TASK PROMPT: Nothing but the lines below, from the first through the line containing "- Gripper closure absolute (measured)", should be set down, each one exactly and without pictures.

EXERCISE MATERIALS:

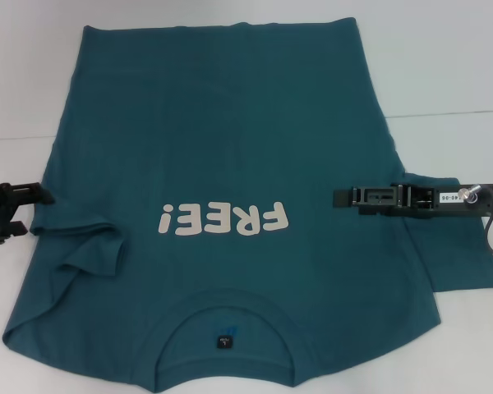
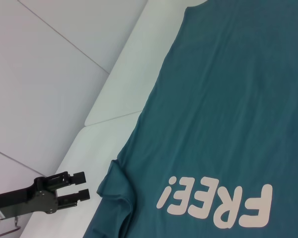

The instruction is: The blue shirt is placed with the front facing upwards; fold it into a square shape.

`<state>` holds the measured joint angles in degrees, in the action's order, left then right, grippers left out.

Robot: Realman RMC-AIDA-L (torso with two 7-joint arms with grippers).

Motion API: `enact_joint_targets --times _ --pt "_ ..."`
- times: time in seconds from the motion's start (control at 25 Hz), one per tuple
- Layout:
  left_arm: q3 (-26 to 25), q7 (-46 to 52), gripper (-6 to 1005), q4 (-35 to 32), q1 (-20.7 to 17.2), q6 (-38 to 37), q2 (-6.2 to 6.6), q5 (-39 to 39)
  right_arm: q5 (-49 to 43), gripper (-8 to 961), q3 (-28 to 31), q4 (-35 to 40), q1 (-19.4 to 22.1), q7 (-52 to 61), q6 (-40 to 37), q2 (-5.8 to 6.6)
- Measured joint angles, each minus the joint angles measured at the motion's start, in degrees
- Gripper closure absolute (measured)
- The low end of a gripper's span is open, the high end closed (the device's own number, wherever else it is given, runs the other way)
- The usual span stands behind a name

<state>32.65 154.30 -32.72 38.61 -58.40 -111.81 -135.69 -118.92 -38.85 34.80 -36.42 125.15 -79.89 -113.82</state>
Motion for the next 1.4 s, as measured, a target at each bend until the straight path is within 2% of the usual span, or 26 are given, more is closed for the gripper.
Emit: enact_joint_targets --times 0.32,0.52,1.32,1.4 --pt "0.99 -0.69 233 2.14 0.36 5.52 -0.14 -0.15 0.0 40 0.13 0.0 0.3 0.17 0.0 0.0" --pt "1.75 -1.82 233 3.03 0.46 7.98 -0.72 -0.16 0.0 40 0.18 0.0 0.41 0.18 0.0 0.06" --pt "3.24 -2.86 233 5.74 2.39 10.37 -1.09 -0.03 0.0 41 0.18 -0.09 0.36 0.19 0.33 0.09" --pt "3.3 -2.86 234 5.54 2.67 10.01 -1.5 0.34 0.0 41 0.16 -0.09 0.28 0.19 0.46 0.09"
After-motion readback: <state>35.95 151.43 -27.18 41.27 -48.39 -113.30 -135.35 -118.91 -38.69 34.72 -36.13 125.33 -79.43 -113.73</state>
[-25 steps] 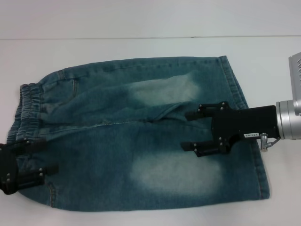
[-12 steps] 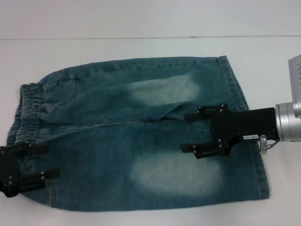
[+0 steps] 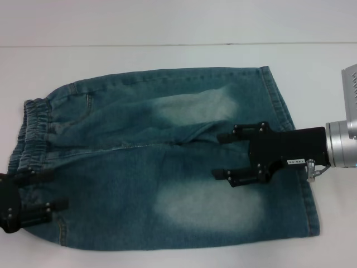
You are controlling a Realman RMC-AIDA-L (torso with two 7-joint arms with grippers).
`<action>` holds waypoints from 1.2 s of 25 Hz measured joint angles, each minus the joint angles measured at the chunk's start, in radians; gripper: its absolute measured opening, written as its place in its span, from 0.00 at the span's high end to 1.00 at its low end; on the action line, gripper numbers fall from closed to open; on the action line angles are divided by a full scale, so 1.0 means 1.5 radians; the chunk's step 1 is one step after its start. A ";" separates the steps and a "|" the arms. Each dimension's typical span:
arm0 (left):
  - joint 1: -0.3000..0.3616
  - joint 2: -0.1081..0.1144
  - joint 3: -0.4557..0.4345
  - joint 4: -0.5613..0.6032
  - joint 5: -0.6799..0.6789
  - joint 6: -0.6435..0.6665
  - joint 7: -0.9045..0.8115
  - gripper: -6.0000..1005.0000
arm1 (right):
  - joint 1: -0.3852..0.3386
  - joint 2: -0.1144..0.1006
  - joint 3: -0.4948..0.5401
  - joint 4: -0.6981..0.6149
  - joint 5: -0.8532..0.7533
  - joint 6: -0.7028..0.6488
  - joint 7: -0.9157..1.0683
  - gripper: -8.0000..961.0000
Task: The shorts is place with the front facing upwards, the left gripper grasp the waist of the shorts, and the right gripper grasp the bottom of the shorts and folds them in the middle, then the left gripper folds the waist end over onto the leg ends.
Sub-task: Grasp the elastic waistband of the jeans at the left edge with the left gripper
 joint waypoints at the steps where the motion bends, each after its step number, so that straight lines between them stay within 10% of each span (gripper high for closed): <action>1: 0.000 0.000 0.000 0.003 0.000 0.000 -0.004 0.22 | 0.000 0.000 0.000 0.000 0.003 0.000 0.000 0.14; 30: -0.047 -0.010 0.071 0.270 0.178 -0.068 -0.364 0.22 | 0.005 0.000 0.001 -0.001 0.027 0.000 -0.008 0.14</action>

FINISHED EXERCISE:
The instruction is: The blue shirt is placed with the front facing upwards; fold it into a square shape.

`<state>` holds the measured joint angles in degrees, in the action's order, left then right, grippers left out.

Robot: Realman RMC-AIDA-L (torso with two 7-joint arms with grippers).

Motion API: `enact_joint_targets --times _ --pt "_ ..."`
- times: time in seconds from the motion's start (control at 25 Hz), one per tuple
- Layout:
  left_arm: q3 (-26 to 25), q7 (-46 to 52), gripper (-6 to 1005), q4 (-35 to 32), q1 (-20.7 to 17.2), q6 (-38 to 37), q2 (-6.2 to 6.6), q5 (-39 to 39)
  right_arm: q5 (-49 to 43), gripper (-8 to 961), q3 (-28 to 31), q4 (-35 to 40), q1 (-19.4 to 22.1), q7 (-52 to 61), q6 (-40 to 37), q2 (-5.8 to 6.6)
- Measured joint angles, each minus the joint angles measured at the motion's start, in degrees
- Gripper closure absolute (measured)

An answer has been given, and the exercise is complete.